What to produce: Each line of the records below that holds "target" should be copied out.

○ ○ ○ ○ ○

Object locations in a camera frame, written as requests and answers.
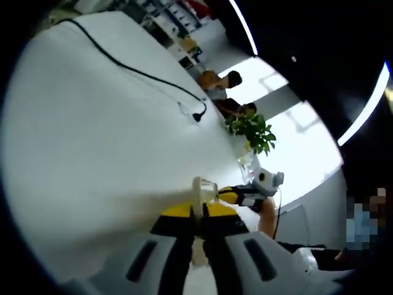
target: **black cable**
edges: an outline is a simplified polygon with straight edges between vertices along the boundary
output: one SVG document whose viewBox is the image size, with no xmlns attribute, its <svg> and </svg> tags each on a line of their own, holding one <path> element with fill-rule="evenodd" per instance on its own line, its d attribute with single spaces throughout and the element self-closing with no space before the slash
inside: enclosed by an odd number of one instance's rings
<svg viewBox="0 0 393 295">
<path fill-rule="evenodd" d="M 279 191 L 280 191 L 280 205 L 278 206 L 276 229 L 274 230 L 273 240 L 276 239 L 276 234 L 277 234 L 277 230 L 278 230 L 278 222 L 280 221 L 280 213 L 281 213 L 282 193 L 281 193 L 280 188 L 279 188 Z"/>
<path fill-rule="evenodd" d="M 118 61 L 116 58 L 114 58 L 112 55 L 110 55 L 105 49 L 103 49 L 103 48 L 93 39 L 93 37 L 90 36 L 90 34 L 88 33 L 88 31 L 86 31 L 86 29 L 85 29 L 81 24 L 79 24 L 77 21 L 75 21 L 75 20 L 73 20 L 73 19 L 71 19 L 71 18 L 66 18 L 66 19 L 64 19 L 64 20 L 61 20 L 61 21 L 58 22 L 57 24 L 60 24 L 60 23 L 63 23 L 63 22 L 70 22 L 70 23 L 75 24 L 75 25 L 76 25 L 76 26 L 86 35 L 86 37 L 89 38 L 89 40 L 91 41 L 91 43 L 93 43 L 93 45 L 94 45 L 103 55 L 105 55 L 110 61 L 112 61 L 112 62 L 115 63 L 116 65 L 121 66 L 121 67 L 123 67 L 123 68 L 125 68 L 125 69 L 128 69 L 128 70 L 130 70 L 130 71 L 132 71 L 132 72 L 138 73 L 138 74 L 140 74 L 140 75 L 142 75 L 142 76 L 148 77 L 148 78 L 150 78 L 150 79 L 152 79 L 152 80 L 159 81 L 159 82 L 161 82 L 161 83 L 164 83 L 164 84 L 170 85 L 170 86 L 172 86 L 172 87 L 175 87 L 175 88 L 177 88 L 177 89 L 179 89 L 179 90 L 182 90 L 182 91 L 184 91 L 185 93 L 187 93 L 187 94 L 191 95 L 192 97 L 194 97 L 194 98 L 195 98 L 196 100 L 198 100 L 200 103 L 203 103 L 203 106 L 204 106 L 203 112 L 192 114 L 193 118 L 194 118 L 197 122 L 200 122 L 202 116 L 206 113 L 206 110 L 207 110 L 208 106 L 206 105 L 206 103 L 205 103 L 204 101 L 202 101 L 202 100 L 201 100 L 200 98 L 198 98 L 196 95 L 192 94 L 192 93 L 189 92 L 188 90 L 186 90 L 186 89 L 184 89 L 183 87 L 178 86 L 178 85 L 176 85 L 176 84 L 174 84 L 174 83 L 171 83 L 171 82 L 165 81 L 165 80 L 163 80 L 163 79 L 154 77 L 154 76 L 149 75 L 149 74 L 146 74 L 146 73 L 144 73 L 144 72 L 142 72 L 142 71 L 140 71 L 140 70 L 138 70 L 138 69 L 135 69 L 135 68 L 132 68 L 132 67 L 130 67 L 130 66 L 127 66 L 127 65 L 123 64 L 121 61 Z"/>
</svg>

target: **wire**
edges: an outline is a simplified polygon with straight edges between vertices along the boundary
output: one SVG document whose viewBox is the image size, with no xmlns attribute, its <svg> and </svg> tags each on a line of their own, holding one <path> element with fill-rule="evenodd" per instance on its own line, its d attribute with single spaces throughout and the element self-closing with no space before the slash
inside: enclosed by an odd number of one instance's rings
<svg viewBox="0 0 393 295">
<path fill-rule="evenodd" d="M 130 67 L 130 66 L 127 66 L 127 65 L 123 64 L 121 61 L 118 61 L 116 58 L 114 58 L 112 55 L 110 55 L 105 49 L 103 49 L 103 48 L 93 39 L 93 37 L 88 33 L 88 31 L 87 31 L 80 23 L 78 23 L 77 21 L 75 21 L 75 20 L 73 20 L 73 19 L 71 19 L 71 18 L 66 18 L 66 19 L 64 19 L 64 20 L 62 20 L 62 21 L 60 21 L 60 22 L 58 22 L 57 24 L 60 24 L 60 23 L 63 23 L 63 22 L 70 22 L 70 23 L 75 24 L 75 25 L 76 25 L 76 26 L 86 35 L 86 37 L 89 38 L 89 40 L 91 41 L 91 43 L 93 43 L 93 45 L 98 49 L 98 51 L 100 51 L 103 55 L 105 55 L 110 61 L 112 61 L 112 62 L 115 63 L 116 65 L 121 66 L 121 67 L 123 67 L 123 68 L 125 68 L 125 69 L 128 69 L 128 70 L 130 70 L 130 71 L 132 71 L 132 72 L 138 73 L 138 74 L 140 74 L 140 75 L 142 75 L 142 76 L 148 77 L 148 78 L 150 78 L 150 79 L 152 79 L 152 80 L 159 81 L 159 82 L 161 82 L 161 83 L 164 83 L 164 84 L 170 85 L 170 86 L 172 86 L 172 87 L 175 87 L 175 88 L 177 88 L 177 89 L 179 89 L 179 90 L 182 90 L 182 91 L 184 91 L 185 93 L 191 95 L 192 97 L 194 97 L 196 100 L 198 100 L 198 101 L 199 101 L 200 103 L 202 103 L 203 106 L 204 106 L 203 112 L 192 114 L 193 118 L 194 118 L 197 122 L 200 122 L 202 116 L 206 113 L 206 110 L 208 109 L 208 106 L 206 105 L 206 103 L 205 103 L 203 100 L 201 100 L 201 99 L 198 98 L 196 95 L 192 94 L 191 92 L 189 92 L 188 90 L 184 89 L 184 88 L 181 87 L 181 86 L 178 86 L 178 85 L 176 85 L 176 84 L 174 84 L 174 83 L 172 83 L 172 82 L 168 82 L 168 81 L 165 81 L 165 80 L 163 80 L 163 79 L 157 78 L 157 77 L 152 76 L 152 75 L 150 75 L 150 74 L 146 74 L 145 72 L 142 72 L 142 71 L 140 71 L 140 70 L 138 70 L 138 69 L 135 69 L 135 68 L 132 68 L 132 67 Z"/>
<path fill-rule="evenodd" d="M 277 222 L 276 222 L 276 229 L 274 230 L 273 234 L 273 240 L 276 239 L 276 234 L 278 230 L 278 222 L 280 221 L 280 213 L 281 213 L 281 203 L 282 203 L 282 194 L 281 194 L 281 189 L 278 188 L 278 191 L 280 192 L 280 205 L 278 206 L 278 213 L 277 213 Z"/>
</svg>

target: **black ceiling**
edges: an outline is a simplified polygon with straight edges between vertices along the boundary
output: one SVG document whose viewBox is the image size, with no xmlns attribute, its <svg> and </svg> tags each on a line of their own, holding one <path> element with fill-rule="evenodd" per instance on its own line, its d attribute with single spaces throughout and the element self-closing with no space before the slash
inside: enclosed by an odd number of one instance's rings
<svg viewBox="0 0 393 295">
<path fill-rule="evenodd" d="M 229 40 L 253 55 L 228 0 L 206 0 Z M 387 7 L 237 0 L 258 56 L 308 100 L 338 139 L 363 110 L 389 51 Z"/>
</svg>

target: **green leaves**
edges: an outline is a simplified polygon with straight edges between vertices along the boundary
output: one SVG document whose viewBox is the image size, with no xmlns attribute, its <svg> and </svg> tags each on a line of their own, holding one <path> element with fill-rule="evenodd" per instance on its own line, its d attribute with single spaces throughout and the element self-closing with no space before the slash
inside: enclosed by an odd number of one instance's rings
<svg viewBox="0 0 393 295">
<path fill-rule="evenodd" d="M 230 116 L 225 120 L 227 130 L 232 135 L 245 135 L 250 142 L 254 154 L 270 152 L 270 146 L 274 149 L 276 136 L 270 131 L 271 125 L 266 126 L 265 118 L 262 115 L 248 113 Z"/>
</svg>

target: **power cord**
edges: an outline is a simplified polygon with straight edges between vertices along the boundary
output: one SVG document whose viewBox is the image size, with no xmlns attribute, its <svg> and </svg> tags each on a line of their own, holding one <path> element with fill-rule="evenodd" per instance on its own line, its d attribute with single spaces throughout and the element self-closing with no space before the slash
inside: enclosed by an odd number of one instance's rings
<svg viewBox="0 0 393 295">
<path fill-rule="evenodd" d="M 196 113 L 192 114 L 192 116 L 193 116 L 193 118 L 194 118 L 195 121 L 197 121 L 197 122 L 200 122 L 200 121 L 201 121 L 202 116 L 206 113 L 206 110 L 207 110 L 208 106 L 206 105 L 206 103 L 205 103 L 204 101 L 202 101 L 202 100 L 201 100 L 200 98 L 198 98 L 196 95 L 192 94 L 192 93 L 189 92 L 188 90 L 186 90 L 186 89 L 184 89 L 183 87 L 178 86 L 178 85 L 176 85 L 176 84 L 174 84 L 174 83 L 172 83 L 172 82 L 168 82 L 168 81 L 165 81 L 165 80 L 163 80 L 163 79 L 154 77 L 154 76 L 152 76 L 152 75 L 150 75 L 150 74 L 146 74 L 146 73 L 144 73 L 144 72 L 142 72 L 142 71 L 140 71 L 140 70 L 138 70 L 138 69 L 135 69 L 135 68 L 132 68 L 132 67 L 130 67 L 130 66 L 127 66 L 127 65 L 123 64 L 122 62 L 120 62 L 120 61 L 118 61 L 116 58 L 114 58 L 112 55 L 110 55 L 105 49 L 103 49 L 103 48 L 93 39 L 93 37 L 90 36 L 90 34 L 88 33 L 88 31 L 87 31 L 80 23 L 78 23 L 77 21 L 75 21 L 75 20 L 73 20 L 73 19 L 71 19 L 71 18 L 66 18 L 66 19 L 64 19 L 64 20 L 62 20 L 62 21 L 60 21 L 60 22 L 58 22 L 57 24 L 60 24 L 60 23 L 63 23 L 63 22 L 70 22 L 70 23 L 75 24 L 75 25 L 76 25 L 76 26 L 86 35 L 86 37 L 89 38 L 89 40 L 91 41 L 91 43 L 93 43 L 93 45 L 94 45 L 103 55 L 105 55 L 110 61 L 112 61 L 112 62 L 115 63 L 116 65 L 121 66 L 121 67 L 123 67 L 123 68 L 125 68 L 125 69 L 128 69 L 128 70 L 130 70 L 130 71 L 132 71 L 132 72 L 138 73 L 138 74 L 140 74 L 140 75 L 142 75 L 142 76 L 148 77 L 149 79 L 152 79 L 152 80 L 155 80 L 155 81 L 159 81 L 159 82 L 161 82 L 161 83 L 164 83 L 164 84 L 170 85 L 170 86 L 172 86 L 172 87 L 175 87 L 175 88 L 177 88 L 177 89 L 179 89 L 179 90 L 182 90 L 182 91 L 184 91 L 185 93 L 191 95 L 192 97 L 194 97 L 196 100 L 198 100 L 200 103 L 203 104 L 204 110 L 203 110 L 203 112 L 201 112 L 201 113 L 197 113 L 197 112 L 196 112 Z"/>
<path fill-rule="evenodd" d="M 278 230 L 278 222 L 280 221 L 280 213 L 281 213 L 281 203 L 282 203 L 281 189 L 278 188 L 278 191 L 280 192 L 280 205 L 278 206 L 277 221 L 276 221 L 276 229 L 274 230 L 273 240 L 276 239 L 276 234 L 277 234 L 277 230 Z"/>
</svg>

○ ○ ○ ○ ○

Output below:
target: **black cable**
target: **wire**
target: **black ceiling**
target: **green leaves**
target: **power cord**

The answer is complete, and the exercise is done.